MENKUMHAM Yusril Soroti Pernyataan KDM soal Sayembara Tangkap Begal

Infovalid.news (Dki Jakarta, Jakarta Pusat) –  Menteri Koordinator Bidang Hukum, HAM, Imigrasi, dan Pemasyarakatan (Menkohumham), Yusril Ihza Mahendra, menyoroti pernyataan Gubernur Jawa Barat Dedi Mulyadi (KDM) terkait wacana pemberian sayembara bagi masyarakat yang berhasil menangkap pelaku begal(24/7).
Yusril mengingatkan bahwa penegakan hukum merupakan kewenangan aparat penegak hukum, terutama Kepolisian. Menurutnya, masyarakat memang dapat membantu memberikan informasi atau melakukan penangkapan dalam kondisi tertentu sesuai ketentuan hukum, namun mekanisme tersebut tetap harus berada dalam koridor hukum dan tidak boleh memicu tindakan main hakim sendiri.
Ia menegaskan bahwa upaya memberantas kejahatan jalanan seperti begal harus dilakukan melalui koordinasi antara pemerintah daerah, kepolisian, dan aparat penegak hukum lainnya. Kebijakan atau pernyataan yang berpotensi mendorong aksi di luar prosedur hukum perlu dikaji secara cermat agar tidak menimbulkan dampak yang tidak diinginkan.
Yusril juga mengajak masyarakat untuk tetap berperan aktif menjaga keamanan lingkungan dengan melaporkan setiap tindak kejahatan kepada pihak berwenang. Menurutnya, partisipasi publik sangat penting, tetapi harus dilakukan sesuai aturan yang berlaku demi menjamin perlindungan hukum bagi semua pihak.
Pernyataan mengenai sayembara tersebut sebelumnya menjadi perhatian publik dan memunculkan berbagai tanggapan.
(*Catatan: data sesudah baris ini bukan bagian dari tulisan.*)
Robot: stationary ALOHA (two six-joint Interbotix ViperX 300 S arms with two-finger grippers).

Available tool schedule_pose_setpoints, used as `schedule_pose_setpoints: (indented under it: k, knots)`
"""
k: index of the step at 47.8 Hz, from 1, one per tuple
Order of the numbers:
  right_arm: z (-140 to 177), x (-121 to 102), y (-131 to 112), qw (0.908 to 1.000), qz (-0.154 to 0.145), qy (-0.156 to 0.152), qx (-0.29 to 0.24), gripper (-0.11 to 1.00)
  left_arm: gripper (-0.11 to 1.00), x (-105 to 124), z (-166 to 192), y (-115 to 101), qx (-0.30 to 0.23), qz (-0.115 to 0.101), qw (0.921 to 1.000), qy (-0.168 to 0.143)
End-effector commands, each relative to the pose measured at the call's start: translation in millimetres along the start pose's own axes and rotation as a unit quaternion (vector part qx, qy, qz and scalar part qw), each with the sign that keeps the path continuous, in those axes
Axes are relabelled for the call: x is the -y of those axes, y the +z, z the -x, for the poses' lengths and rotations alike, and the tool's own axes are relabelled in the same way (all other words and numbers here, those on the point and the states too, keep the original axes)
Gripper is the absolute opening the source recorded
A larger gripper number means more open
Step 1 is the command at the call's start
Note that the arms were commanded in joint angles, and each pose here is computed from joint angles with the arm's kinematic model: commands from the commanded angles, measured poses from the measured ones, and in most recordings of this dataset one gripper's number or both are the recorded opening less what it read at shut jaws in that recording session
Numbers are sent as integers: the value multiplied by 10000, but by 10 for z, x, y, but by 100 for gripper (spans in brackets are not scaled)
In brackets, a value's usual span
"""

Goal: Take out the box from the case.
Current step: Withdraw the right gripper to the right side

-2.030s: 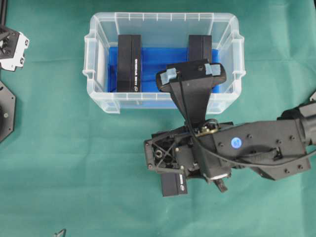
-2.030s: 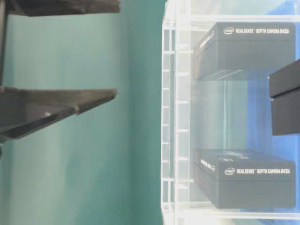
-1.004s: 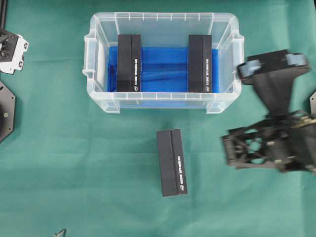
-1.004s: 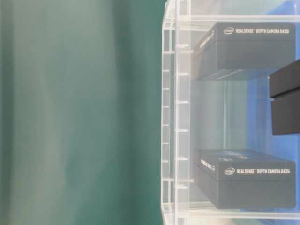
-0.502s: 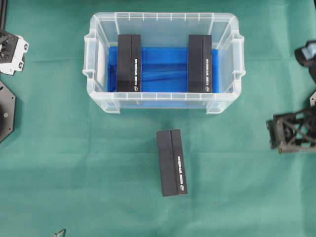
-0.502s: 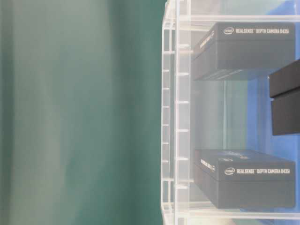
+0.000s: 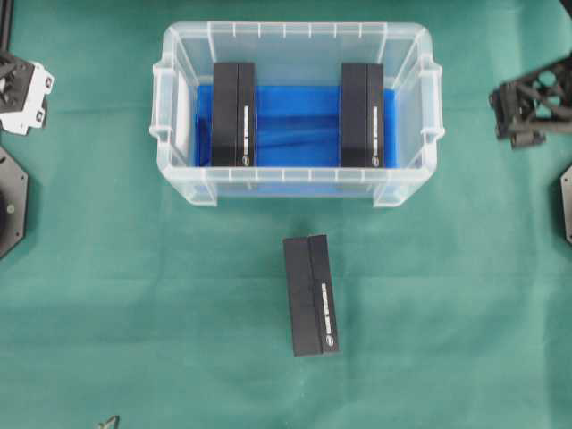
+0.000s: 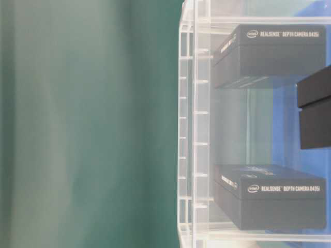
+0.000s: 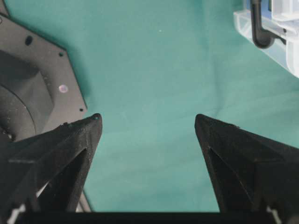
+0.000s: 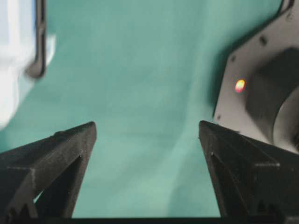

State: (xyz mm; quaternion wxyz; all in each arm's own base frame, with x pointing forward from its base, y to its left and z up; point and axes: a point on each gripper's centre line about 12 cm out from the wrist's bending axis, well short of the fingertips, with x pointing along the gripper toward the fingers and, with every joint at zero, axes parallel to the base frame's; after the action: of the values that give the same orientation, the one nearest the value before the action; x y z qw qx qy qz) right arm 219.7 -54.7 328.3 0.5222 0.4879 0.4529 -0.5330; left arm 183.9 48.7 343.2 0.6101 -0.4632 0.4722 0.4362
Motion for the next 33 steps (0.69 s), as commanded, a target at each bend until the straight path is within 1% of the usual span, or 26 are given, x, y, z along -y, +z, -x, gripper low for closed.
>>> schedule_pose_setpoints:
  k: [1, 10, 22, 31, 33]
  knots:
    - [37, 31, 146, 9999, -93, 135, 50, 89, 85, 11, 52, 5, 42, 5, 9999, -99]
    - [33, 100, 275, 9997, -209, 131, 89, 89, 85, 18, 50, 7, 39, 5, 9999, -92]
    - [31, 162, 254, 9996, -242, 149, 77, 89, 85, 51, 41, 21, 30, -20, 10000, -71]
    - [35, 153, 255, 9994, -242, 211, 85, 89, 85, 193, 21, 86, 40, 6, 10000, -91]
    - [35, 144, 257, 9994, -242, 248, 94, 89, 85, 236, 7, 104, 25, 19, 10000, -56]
Sebagian masyarakat mendukung langkah tegas terhadap pelaku begal, sementara pihak lain mengingatkan pentingnya menjaga prinsip negara hukum serta menghindari tindakan yang dapat mengarah pada vigilantisme atau main hakim sendiri.
Pemerintah menegaskan bahwa pemberantasan begal tetap menjadi prioritas, namun seluruh upaya penegakan hukum harus dilaksanakan sesuai dengan ketentuan peraturan perundang-undangan yang berlaku.